Le café n’était ni moulu ni grillé. Il faut laisser aux femmes ces sortes de soins, qu’elles aiment ordinairement à prendre elles-mêmes : elles sentent si bien qu’il faut préparer sa jouissance, et, du moins en partie, devoir à soi ce que l’on veut posséder ! Un plaisir qui s’offre sans être un peu cherché par le désir perd souvent de sa grâce, comme un bien trop attendu a laissé passer l’instant qui lui donnait du mérite.

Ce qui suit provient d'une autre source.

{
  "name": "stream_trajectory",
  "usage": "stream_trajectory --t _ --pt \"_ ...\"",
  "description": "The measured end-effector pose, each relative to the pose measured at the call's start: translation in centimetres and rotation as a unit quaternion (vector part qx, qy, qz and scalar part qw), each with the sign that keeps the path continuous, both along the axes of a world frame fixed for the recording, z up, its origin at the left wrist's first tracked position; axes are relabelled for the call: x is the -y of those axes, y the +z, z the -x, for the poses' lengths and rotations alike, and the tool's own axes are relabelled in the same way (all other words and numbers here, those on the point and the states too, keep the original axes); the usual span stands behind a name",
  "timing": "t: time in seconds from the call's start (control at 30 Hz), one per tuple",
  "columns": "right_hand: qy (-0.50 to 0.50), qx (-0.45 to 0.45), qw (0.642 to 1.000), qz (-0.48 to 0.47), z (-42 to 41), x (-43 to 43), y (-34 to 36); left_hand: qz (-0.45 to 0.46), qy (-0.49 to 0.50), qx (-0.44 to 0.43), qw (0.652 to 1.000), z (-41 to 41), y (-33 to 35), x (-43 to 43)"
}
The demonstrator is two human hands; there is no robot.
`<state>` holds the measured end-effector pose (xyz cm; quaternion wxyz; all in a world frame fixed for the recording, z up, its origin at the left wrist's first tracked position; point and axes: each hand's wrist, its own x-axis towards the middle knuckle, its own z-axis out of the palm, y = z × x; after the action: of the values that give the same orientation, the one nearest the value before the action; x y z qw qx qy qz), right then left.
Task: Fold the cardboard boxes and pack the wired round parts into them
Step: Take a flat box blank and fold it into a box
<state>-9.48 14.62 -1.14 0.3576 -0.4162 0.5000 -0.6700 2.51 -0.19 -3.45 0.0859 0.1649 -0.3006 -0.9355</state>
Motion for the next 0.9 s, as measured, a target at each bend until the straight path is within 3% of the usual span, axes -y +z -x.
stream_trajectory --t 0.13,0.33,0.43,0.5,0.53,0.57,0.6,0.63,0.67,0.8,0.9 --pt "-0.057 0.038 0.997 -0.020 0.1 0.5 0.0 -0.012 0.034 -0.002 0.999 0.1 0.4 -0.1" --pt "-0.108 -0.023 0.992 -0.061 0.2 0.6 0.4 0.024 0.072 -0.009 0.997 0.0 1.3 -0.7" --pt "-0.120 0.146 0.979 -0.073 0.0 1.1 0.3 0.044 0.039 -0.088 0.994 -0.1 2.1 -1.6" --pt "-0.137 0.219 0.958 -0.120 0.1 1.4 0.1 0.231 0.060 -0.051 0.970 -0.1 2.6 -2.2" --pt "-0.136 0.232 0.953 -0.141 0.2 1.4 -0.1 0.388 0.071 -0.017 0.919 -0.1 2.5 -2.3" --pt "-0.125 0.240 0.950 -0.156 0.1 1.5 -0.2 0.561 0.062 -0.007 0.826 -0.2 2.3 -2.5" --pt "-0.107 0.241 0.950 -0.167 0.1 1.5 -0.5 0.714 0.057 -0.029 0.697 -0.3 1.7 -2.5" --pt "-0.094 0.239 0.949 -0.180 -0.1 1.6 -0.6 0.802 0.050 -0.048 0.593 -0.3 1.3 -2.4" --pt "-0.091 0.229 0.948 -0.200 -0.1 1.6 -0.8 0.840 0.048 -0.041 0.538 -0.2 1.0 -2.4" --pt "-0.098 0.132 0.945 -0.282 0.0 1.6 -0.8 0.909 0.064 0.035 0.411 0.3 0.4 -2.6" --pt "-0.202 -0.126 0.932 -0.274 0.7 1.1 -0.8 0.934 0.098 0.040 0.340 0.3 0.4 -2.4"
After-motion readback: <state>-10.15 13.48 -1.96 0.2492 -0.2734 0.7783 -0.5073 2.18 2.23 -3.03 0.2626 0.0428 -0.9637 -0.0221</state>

Tout était préparé, tout paraissait prévu, mais, quand on voulut faire le café, il se trouva que la chose la plus facile était celle qui nous manquait : il n’y avait pas d’eau. On se mit à réunir des cordes qui semblaient n’avoir eu d’autre destination que de lier les branches apportées pour nos sièges, et de courber celles qui nous donnaient de l’ombre : et non sans avoir cassé quelques carafes, on en remplit enfin deux de l’eau glaciale du torrent, trois cents pieds au-dessous de nous.

La réunion fut intime, et le rire sincère. Le temps était beau ; le vent mugissait dans cette longue enceinte d’une sombre profondeur où le torrent, tout blanc d’écume, roulait entre ces rochers anguleux. Le k-hou-hou chantait dans les bois, et les bois plus élevés multipliaient

  1. Petite contrée montueuse, où l’on trouve des usages qui lui sont particuliers, et même quelque chose d’assez extraordinaire dans les mœurs.